Yuh W T, Simonson T M, Wang A M, Koci T M, Tali E T, Fisher D J, Simon J H, Jinkins J R, Tsai F
Department of Radiology, University of Iowa College of Medicine, Iowa City.
AJNR Am J Neuroradiol. 1994 Feb;15(2):309-16.
To study MR patterns of venous sinus occlusive disease and to relate them to the underlying pathophysiology by comparing the appearance and pathophysiologic features of venous sinus occlusive disease with those of arterial ischemic disease.
The clinical data and MR examinations of 26 patients with venous sinus occlusive disease were retrospectively reviewed with special attention to mass effect, hemorrhage, and T2-weighted image abnormalities as well as to abnormal parenchymal, venous, or arterial enhancement after intravenous gadopentetate dimeglumine administration. Follow-up studies when available were evaluated for atrophy, infarction, chronic mass effect, and hemorrhage.

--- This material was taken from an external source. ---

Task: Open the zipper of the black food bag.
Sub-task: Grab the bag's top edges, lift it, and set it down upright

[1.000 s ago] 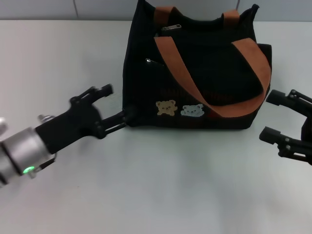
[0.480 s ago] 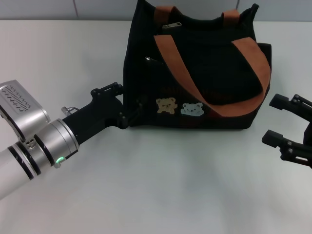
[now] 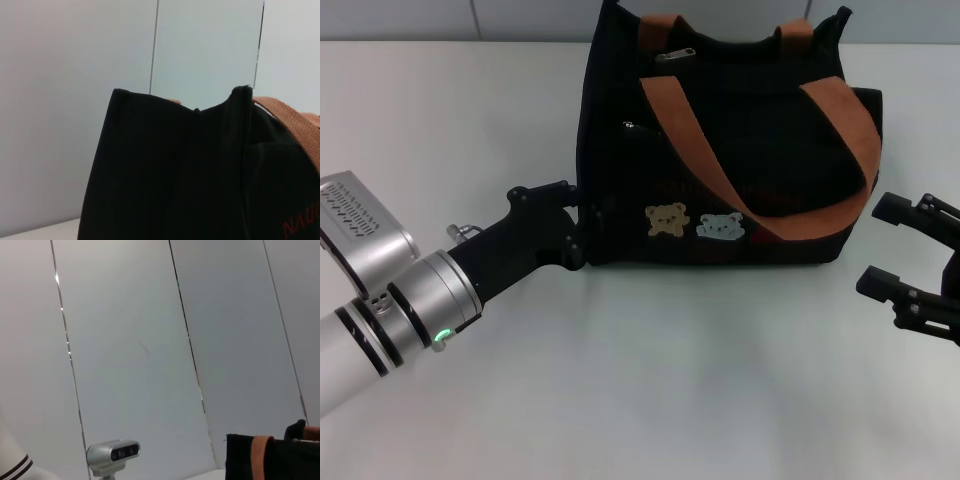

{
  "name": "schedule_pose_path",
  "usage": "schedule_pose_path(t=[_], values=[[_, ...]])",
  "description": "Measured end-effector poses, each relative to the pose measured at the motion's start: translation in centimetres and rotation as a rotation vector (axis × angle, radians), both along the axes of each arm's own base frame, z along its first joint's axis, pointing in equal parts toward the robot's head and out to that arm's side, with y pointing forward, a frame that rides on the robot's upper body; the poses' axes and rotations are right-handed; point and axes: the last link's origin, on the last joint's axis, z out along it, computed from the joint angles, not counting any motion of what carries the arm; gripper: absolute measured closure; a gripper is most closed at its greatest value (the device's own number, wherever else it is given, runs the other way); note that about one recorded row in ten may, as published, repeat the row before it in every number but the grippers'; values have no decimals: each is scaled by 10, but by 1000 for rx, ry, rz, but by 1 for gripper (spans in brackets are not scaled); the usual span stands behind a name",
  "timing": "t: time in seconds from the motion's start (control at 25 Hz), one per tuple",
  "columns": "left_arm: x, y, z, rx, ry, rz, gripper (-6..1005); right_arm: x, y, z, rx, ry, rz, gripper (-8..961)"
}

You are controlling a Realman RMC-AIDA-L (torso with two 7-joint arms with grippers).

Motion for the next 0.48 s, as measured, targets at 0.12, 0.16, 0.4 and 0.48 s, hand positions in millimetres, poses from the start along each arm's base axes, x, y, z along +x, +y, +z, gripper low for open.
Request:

Mass effect was present in 25 of 26 patients. Eleven of the 26 had mass effect without abnormal signal on T2-weighted images. Fifteen patients had abnormal signal on T2-weighted images, but this was much less extensive than the degree of brain swelling in all cases. No patient showed abnormal parenchymal or arterial enhancement. Abnormal venous enhancement was seen in 10 of 13 patients who had contrast-enhanced studies. Intraparenchymal hemorrhage was seen in nine patients with high signal on T2-weighted images predominantly peripheral to the hematoma in eight. Three overall MR patterns were observed in acute sinus thrombosis: 1) mass effect without associated abnormal signal on T2-weighted images, 2) mass effect with associated abnormal signal on T2-weighted images and/or ventricular dilatation that may be reversible, and 3) intraparenchymal hematoma with surrounding edema.
MR findings of venous sinus occlusive disease are different from those of arterial ischemia and may reflect different underlying pathophysiology. In venous sinus occlusive disease, the breakdown of the blood-brain barrier (vasogenic edema and abnormal parenchymal enhancement) does not always occur, and brain swelling can persist up to 2 years with or without abnormal signal on T2-weighted images. Abnormal signal on T2-weighted images may be reversible and does not always indicate infarction.
通过比较静脉窦闭塞性疾病与动脉缺血性疾病的表现及病理生理特征,研究静脉窦闭塞性疾病的磁共振成像(MR)模式,并将其与潜在的病理生理学联系起来。
回顾性分析26例静脉窦闭塞性疾病患者的临床资料和MR检查结果,特别关注占位效应、出血、T2加权像异常以及静脉注射钆喷酸葡胺后实质、静脉或动脉增强异常。如有随访研究,评估萎缩、梗死、慢性占位效应和出血情况。
26例患者中有25例存在占位效应。26例中有11例占位效应但T2加权像信号正常。15例患者T2加权像信号异常,但在所有病例中其范围远小于脑肿胀程度。无患者实质或动脉增强异常。13例进行对比增强检查的患者中有10例静脉增强异常。9例T2加权像高信号的患者出现脑实质内出血,其中8例血肿主要位于周边。急性窦血栓形成观察到三种总体MR模式:1)占位效应且T2加权像无相关异常信号;2)占位效应伴T2加权像相关异常信号和/或脑室扩张,可能可逆;3)脑实质内血肿伴周围水肿。
静脉窦闭塞性疾病的MR表现与动脉缺血性疾病不同,可能反映不同的潜在病理生理学。在静脉窦闭塞性疾病中,血脑屏障的破坏(血管源性水肿和实质增强异常)并不总是发生,脑肿胀可在有或无T2加权像异常信号的情况下持续长达2年。T2加权像异常信号可能可逆,并不总是提示梗死。